Il «quaderno segreto» come spazio libero in cui si è davvero sé stessi. Andrebbe incentivato nelle scuole.
Commenta Anna Frank nel 1942, dal rifugio clandestino in cui vive per sfuggire alle persecuzioni naziste contro gli ebrei: «Per una come me, scrivere un diario fa un curioso effetto. Non soltanto perché non ho mai scritto, ma perché mi sembra che più tardi né io né altri potremo trovare interessanti gli sfoghi di una scolaretta di tredici anni. Però, a dire il vero, non è di questo che si tratta; a me piace scrivere e soprattutto aprire il mio cuore su ogni sorta di cose, a fondo e completamente».
Quel diario non solo le permetterà di emergere dalle strettoie di una convivenza forzata ma anni dopo, tradotto in quasi tutte le lingue, sarà inserito dall’Unesco nelle Memorie del mondo. Poche ragazzine aspirano a tanto ma il diario rimane ancora oggi la più diffusa forma di scrittura femminile e adolescenziale. Tenere un diario, per lo più scritto a mano, in bella calligrafia e con una ricerca di stile, è una scelta controcorrente nell’epoca del Web, quando si digita per impulso, senza riflettere, senza selezionare.
Premendo rapidamente i pulsanti, i ragazzi cercano di sincronizzare i battiti del cuore con quelli del telefonino, di trasmettere le emozioni nel momento stesso in cui le provano. La scrittura tradizionale richiede invece di attendere il tempo e il luogo più opportuni, sottraendosi alla fretta di concludere, alla tentazione di restare perennemente connessi per sfuggire alla solitudine.
Il diario costituisce un appuntamento con sé, un incontro programmato con la propria intimità. Spesso, sigillato da un lucchetto più simbolico che reale, pretende il segreto. Anche se «casualmente» viene dimenticato in modo che la mamma lo possa leggere, altrettanto casualmente. Ma non è lei l’interlocutore privilegiato, chi scrive, anche quando evoca un corrispondente immaginario, si rivolge a se stesso nell’intento di scandagliare le parti in ombra della sua personalità e di fissare le ambivalenze e le intermittenze dei sentimenti.
Le pagine del diario sono uno schermo su cui l’adolescente delinea la propria identità in modo creativo e personale, sottraendola alle attese degli altri e agli stereotipi della cultura. In esse palpitano amori immaginari e fantasie erotiche che si confidano solo all’amica del cuore, ma anche spirazioni e i desideri che orientano il futuro.
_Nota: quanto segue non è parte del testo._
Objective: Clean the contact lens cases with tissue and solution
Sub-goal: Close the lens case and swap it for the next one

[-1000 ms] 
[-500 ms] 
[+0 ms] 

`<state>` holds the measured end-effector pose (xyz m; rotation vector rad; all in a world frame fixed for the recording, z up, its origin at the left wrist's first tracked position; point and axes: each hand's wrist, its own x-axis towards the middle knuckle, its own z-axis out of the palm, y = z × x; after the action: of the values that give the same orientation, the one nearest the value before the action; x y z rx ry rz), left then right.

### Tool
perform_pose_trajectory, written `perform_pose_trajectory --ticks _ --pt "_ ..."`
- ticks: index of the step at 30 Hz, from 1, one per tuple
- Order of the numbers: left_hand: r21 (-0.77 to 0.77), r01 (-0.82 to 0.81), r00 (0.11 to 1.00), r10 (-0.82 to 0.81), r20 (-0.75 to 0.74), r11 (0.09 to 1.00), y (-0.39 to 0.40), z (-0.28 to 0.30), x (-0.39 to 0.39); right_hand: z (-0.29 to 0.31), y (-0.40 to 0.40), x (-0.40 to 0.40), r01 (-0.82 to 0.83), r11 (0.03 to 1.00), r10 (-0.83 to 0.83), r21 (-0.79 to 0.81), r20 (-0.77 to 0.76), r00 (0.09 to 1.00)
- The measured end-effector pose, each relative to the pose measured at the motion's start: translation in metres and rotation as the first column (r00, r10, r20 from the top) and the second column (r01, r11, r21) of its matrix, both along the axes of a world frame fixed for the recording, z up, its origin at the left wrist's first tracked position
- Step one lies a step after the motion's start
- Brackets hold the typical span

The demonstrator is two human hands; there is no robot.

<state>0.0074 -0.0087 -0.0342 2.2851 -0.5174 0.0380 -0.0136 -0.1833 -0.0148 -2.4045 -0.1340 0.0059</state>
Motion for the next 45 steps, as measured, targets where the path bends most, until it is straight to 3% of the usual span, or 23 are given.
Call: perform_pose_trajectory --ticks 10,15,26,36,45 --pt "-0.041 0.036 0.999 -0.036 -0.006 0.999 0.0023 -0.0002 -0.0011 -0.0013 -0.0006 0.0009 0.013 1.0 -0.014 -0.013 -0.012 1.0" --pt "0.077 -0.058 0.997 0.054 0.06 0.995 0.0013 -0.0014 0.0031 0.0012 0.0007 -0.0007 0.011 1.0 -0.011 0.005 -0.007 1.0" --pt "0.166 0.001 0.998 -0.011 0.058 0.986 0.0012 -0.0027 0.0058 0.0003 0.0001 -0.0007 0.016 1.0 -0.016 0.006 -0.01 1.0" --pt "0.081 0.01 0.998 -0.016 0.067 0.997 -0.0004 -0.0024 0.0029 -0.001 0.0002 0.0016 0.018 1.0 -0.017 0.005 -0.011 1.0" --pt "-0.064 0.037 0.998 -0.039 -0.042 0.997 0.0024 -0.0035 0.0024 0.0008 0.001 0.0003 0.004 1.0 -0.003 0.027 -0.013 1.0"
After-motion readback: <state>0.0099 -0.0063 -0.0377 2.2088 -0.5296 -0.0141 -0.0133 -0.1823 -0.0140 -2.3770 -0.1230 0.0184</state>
Mentre le comunicazioni digitali si disperdono nella nebulosa mobile e illimitata di una fantasia collettiva, il diario conserva, nella forma autobiografica, l’unicità e la continuità della propria storia.
Durante l’adolescenza, nonostante una progressiva omologazione, i maschi s’impegnano soprattutto nella conquista del mondo esterno, le femmine nell’esplorazione del mondo interno, nella forma romantica dell’introspezione e del sogno d’amore. Prende così forma l’autobiografia, intesa come racconto congiunto dei fatti e delle emozioni, come nucleo stabile di una identità sempre più frammentata nella pluralità dell’Io e nella fragilità delle relazioni. La scrittura periodica del diario consente all’adolescente di operare un distacco critico dalla famiglia senza esasperare i conflitti, senza provocare dolorose lacerazioni. Le immagini dei genitori, mediate dalla scrittura, si allontano e si ridimensionano pur restando insostituibili figure di riferimento, mentre il dolore di vivere si stempera in una narrazione che protegge e cura. Molti anni dopo sarà possibile riconoscere, in quell’opera letteraria in miniatura, il filo rosso della propria vita, quello che ci ha aiutato a diventare al tempo stesso autrici e protagoniste della nostra storia.
Per molte donne e per tante «piccole donne» il diario rappresenta quella «stanza tutta per sé» in cui Virginia Woolf riconosceva l’ambito di una fragile libertà femminile da proteggere e conservare. Ma la scrittura autobiografica, non è solo una faccenda di donne, serve anche agli uomini per ritrovare ed esprimere la parte femminile di sé.
Per la sua capacità evolutiva andrebbe incentivata nella scuola senza scindere, come spesso accade, l’allievo dall’adolescente, la ricerca di sé dall’apprendimento, l’introspezione dalla conoscenza obiettiva. Il compito di disegnare la propria identità è fondamentale perché dà senso a ciò che chiediamo ai ragazzi e significato ai loro inquieti processi creativi. Accompagnandoli in questa impresa, gli educatori stabiliscono con loro una alleanza che dura nel tempo e che offre , al diventare adulti, un orizzonte possibile e desiderabile.